Synthesis of activity-based carbocyclic probes for the specific inhibition and detection of glucuronidases

Abstract

Glucuronidases are part of the glycosidase enzyme family that cleaves polysaccharide chains in organisms. In humans, exo-acting β-glucuronidase and endo-acting heparanase were identified as the main glucuronidases, though, despite their important function in the body, their disfunction plays a significant role in various diseases, including Sly syndrome, Crohn’s disease and cancer. To design novel drugs to treat these diseases, understanding the role of these enzymes in pathology is crucial. Though structures have been identified that can act as irreversible inhibitors and activity-based probes, the current generation lacks the enzyme specificity required to be utilized as diagnostic tools.

A cyclophellitol derivative with an aziridine warhead, which was previously synthesized and evaluated by Wu et al., showed a higher specificity as a glucuronidase inactivator than its predecessors.

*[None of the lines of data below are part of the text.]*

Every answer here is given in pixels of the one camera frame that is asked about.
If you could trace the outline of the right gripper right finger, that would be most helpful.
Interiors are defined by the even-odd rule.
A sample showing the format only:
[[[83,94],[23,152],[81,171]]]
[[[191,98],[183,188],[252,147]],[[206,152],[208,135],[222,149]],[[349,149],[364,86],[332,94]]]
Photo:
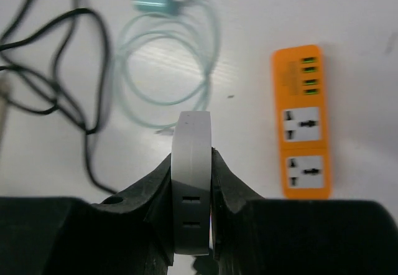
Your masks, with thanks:
[[[220,274],[396,274],[397,225],[369,200],[264,198],[212,152]]]

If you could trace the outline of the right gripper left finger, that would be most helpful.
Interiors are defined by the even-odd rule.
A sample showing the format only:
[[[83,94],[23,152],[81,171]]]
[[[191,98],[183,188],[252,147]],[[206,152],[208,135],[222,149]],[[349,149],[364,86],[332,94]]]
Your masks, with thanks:
[[[1,198],[2,274],[166,274],[172,264],[170,159],[101,203]]]

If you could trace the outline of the white dual usb charger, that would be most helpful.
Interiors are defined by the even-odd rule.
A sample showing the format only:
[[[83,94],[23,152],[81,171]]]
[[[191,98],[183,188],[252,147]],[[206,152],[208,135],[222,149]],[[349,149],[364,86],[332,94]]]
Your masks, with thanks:
[[[211,116],[183,111],[174,129],[171,151],[174,251],[209,253],[211,200]]]

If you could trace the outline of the orange power strip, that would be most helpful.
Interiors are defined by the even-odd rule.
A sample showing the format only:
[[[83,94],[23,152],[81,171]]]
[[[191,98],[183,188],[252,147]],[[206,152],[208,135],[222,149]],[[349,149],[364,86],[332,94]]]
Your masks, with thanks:
[[[317,45],[271,57],[282,191],[289,199],[328,199],[332,172],[326,78]]]

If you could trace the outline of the beige red power strip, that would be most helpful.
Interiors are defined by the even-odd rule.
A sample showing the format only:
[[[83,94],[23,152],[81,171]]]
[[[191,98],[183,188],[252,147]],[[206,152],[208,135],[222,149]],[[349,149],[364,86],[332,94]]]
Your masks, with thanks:
[[[1,76],[1,105],[0,105],[0,139],[2,139],[4,134],[4,127],[6,124],[7,118],[7,109],[8,109],[8,102],[7,98],[11,92],[11,84],[6,76]]]

A crucial step in its synthesis, the installation of the aziridine ring, is, however, met with poor yields and side-product formation, and requires four individual reaction steps. The goal of this project was to explore an alternative one-step method to install the aziridine warhead utilizing Du Bois’ catalyst and O-(2,4-dinitrophenyl)hydroxylamine (DPH).

Although the final structure could not be synthesized due to time constraints, the work in this thesis shows that the ester located at the C6 position may not need to be reduced whilst generating the cyclophellitol aziridine scaffold. This could potentially allow for a milder, more convenient implementation of the COO- functionality at a later stage. Furthermore, it was shown that BCl3 could be used for an effective debenzylation of the carbocycle intermediate with good yields under mild conditions.